SOURCE MATERIAL START

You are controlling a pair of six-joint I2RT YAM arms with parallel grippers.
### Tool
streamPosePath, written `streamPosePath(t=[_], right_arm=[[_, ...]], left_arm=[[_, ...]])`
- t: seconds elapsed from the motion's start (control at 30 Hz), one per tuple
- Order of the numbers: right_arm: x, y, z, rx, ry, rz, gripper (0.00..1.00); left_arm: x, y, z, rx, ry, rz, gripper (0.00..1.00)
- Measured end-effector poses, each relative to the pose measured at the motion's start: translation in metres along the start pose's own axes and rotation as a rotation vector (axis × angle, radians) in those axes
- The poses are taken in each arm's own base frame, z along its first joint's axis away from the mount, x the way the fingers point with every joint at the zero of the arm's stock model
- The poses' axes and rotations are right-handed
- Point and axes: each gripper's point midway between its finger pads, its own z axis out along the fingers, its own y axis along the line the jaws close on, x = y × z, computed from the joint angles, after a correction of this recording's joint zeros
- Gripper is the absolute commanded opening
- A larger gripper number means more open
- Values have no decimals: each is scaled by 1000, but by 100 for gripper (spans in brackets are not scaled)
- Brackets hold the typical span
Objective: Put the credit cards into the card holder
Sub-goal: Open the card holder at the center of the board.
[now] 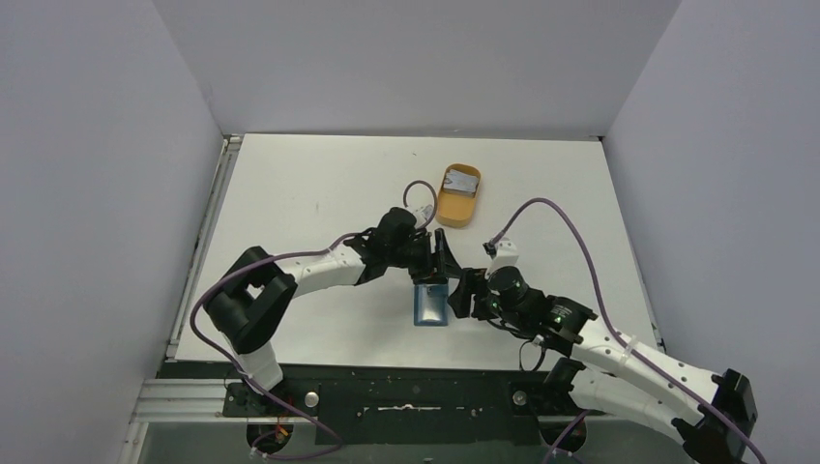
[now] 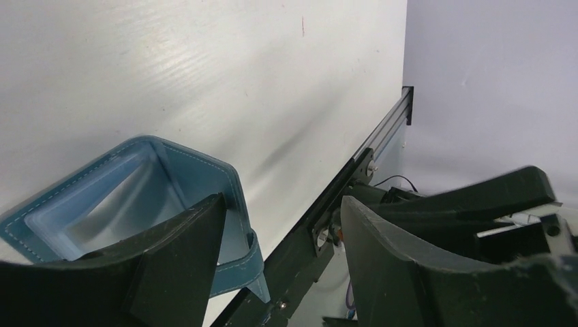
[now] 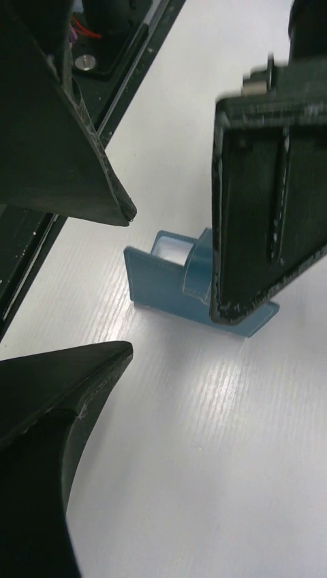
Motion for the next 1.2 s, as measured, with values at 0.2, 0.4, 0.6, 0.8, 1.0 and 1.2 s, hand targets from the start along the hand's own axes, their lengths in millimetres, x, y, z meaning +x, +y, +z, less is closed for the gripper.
streamPosePath(t=[0.2, 0.4, 0.6, 0.8, 1.0, 1.2], right_arm=[[-13, 11, -21, -79, -70, -2, 47], [-5, 18, -23, -114, -35, -17, 39], [10, 12, -12, -72, 34, -38, 32], [22, -1, 5, 24, 82, -33, 28], [33, -13, 27, 95, 105, -23, 28], [54, -44, 41, 186, 154, 2, 28]], left_arm=[[-1, -2, 13, -1, 15, -2, 57], [4, -6, 33, -1, 45, 6, 56], [9, -8, 47, -2, 65, 12, 56], [12, -2, 53, -14, 76, 0, 55], [12, 0, 54, -18, 77, -7, 58], [7, 6, 48, -33, 61, -16, 67]])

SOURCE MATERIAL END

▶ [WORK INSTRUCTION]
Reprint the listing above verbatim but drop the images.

▶ [OUTPUT]
You are controlling a pair of six-joint I2RT YAM arms with parallel grippers.
### Tool
streamPosePath, written `streamPosePath(t=[_], right_arm=[[_, ...]], left_arm=[[_, ...]])`
- t: seconds elapsed from the motion's start (control at 30 Hz), one per tuple
- Order of the numbers: right_arm: x, y, z, rx, ry, rz, gripper (0.00..1.00); left_arm: x, y, z, rx, ry, rz, gripper (0.00..1.00)
- Measured end-effector poses, each relative to the pose measured at the motion's start: translation in metres along the start pose's own axes and rotation as a rotation vector (axis × angle, radians) in those axes
- The poses are taken in each arm's own base frame, z along its first joint's axis away from the mount, x the way the fingers point with every joint at the zero of the arm's stock model
- The poses' axes and rotations are right-handed
- Point and axes: each gripper's point midway between its finger pads, its own z axis out along the fingers, its own y axis along the line the jaws close on, x = y × z, computed from the joint angles, after a correction of this recording's joint zeros
- Gripper is the absolute commanded opening
- A larger gripper number means more open
- Values have no decimals: each is scaled by 1000, but by 100 for gripper (spans in brackets are not scaled)
- Brackets hold the typical span
Objective: Put the credit cards into the card holder
Sub-goal: Open the card holder at the center of the board.
[now] 
[now] 
[now] 
Motion for the next 1.2 s, as measured, with values at 0.2, 0.4, 0.6, 0.8, 1.0 and 1.2 s, hand targets from the start along the hand's own axes, their lengths in millimetres, x, y, z meaning +x, +y, +z, less is closed for the gripper.
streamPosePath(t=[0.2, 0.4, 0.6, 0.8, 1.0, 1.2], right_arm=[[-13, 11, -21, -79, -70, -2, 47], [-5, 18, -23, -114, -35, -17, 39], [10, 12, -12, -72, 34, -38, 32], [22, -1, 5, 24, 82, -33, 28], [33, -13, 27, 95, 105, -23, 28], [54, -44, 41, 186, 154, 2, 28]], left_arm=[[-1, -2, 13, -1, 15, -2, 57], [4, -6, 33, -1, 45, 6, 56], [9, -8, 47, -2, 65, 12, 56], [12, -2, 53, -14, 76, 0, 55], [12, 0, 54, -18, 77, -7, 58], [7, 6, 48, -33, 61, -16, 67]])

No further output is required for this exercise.